— PROMPT —
In the entries that follow, the first line to write out is the one containing "Exercise. Point to the silver right", and the last is the one containing "Note: for this lesson we put points on the white". Reproduce that stretch exactly, with nothing before or after it.

— EXERCISE INPUT —
:::::

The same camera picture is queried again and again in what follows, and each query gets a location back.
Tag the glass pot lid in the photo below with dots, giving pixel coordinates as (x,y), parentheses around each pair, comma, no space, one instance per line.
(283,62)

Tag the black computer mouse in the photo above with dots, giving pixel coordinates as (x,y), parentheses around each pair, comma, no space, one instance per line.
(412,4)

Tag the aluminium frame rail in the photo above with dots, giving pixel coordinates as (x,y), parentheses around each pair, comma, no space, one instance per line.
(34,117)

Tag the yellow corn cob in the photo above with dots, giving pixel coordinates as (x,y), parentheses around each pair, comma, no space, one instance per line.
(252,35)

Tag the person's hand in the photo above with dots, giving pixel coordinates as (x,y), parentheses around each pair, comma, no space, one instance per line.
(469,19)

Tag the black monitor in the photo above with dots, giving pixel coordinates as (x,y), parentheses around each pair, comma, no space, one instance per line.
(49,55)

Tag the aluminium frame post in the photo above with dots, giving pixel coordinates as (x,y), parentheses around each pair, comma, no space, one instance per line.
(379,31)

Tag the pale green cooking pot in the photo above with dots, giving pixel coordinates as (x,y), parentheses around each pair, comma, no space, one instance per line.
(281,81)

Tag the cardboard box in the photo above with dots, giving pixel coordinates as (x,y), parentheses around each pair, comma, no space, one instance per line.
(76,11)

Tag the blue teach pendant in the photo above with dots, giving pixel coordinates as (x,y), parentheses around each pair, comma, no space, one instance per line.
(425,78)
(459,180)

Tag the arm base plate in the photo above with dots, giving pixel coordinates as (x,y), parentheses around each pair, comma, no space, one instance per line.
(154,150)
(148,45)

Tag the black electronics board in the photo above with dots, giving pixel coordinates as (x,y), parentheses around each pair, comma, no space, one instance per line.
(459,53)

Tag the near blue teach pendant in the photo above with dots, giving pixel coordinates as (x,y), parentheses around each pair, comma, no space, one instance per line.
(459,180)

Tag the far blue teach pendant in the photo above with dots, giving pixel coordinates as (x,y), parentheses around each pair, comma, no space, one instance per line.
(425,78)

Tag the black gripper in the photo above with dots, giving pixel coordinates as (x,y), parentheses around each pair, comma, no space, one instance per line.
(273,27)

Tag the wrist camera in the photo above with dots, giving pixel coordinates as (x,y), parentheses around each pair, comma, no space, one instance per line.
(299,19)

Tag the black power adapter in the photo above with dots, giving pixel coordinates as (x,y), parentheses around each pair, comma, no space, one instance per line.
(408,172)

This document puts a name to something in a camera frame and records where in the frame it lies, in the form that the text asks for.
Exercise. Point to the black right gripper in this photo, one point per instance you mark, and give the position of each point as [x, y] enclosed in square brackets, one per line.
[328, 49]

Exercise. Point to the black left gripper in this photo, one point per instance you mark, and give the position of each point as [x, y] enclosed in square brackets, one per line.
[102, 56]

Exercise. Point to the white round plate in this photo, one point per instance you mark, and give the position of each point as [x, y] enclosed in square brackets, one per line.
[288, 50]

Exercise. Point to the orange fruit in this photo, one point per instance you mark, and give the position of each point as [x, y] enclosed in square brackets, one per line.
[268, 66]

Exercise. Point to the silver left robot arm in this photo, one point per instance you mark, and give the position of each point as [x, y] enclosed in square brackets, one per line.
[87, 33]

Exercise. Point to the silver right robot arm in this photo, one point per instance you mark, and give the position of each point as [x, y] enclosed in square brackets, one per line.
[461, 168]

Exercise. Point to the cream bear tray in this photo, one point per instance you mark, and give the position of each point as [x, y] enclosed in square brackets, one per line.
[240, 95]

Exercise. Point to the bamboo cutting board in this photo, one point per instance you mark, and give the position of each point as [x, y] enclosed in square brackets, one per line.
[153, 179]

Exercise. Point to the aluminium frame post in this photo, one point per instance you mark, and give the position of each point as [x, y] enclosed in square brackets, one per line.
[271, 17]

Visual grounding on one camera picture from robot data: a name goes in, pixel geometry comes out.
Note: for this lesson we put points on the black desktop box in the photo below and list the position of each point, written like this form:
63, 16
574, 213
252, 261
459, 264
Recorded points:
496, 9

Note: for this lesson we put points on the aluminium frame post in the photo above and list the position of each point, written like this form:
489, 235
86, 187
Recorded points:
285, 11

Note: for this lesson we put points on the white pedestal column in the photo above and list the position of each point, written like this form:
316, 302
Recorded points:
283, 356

:::::

— REPLY TO THE TASK —
Exercise. Point to the silver right robot arm in this photo, one point per instance you mark, and give the position of each point as [x, y] enclosed in square brackets, one per line.
[461, 168]

Exercise. Point to the cream bear tray in this photo, one point per instance you mark, and give the position of each point as [x, y] enclosed in square brackets, one per line.
[240, 95]

Exercise. Point to the bamboo cutting board in this photo, one point per instance you mark, and give the position of each point as [x, y] enclosed in square brackets, one per line.
[153, 179]

Exercise. Point to the aluminium frame post in this photo, one point per instance you mark, and give the position of each point as [x, y] enclosed in square brackets, one per line.
[271, 17]

Visual grounding on one camera picture from robot data: a name goes in, pixel geometry comes out.
Note: for this lesson we put points on the black desktop box in the photo below and list the position of each point, written like this form:
63, 16
574, 213
252, 261
459, 264
Recorded points:
496, 9

Note: for this lesson we put points on the aluminium frame post in the photo above and list the position of each point, written like this form:
489, 235
86, 187
Recorded points:
285, 11

Note: for this lesson we put points on the white pedestal column in the photo above and list the position of each point, written like this form:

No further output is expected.